Le confinement est aussi fait pour la distanciation sociale ce qui entraîne une rupture du lien social avec les parents et les amis. Le téléphone et les visioconférences ne peuvent se substituer à la douce sensation d’embrasser son père ou de tenir sa mère entre ses bras. Enfermé, inquiet, loin de ses proches, ne sachant pas de quoi demain sera fait, on comprend facilement que les personnes fragiles et mêmes les moins fragiles peuvent facilement décompenser. Le tableau le plus commun est celui d’une sensation permanente de mal-être avec des signes physiques plus ou moins importants, surtout marqués par une sensation de souffle coupé et l’imminence d’un danger aux contours flous, dont on ne peut échapper.

Un tableau moins fréquent, mais qui encombre les urgences et motive beaucoup d’appels injustifiés au 190 est celui de l’attaque de panique. Crise aiguë d’angoisse tellement forte que le sujet a l’impression qu’il va mourir sur le champ ou qu’il va commettre un acte incontrôlé. La crise est heureusement de courte durée et sans lendemain, mais laisse la personne dans l’expectative et dans l’attente d’une nouvelle crise. Dans ce contexte d’infection au Covid-19, beaucoup de personnes croient avoir été en contact avec le virus et ont été contaminées.

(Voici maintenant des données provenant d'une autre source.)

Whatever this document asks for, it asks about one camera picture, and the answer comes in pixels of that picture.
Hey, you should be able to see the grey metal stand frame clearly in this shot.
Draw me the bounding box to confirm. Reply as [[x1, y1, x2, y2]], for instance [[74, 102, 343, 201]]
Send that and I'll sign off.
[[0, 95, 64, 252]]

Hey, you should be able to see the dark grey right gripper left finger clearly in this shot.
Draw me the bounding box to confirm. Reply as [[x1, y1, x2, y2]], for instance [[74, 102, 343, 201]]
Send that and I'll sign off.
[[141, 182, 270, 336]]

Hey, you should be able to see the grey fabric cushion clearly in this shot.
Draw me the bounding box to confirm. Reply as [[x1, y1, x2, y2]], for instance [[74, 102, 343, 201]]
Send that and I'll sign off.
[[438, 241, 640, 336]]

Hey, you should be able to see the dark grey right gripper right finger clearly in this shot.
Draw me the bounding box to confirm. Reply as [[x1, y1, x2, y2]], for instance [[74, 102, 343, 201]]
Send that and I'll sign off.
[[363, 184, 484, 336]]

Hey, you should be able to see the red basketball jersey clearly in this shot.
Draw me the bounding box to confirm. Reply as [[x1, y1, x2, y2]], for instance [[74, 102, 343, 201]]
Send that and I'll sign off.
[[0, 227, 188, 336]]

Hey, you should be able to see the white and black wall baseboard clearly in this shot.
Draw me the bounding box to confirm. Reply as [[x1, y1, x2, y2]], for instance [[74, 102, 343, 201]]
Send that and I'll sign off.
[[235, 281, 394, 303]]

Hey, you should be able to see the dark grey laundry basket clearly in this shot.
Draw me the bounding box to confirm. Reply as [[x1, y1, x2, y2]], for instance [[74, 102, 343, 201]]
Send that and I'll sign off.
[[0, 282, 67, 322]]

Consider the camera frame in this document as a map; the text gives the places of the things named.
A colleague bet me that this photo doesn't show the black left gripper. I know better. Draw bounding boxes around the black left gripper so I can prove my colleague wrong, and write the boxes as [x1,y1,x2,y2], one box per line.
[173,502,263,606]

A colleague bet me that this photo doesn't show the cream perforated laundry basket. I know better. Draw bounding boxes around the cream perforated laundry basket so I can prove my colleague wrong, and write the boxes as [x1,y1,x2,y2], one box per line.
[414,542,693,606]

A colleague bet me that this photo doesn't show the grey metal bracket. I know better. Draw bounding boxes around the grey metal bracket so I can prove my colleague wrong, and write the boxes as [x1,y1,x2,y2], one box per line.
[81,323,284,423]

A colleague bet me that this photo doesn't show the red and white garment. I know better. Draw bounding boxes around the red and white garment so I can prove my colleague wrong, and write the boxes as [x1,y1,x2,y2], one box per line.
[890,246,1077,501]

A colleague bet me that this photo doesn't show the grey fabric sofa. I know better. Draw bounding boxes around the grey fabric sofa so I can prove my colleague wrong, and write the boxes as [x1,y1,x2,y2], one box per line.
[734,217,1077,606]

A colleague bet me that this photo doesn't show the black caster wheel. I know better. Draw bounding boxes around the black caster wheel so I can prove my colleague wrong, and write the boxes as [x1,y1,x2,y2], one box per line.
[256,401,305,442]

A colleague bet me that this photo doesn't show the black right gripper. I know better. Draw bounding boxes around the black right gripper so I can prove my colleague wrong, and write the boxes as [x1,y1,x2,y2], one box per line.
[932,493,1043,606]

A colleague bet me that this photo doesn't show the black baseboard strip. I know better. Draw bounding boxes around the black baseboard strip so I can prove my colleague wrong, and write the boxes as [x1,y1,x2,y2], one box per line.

Dans ces conditions, le meilleur traitement est encore la prévention.
Ne pas se laisser entraîner par les messages négatifs relayés sur les réseaux sociaux, sélectionner ses sources d’information, ne regarder qu’une fois par jour le journal télévisé. Regarder des films légers, écouter de la musique, jouer, lire, se détendre, apprendre… Il ne faut pas que la maison se transforme en salle de torture psychologique et physique !

L’anxiété est aussi un sentiment qui s’apaise quand on en parle avec quelqu’un de compréhensif et de rationnel qui nous remet les idées en place. Il y a aussi la possibilité d’appeler le 80 105 050, numéro de la cellule de soutien psychologique pour pouvoir en parler avec un spécialiste. En dernier recours, il reste toujours la possibilité de joindre son médecin de famille ou un psychiatre.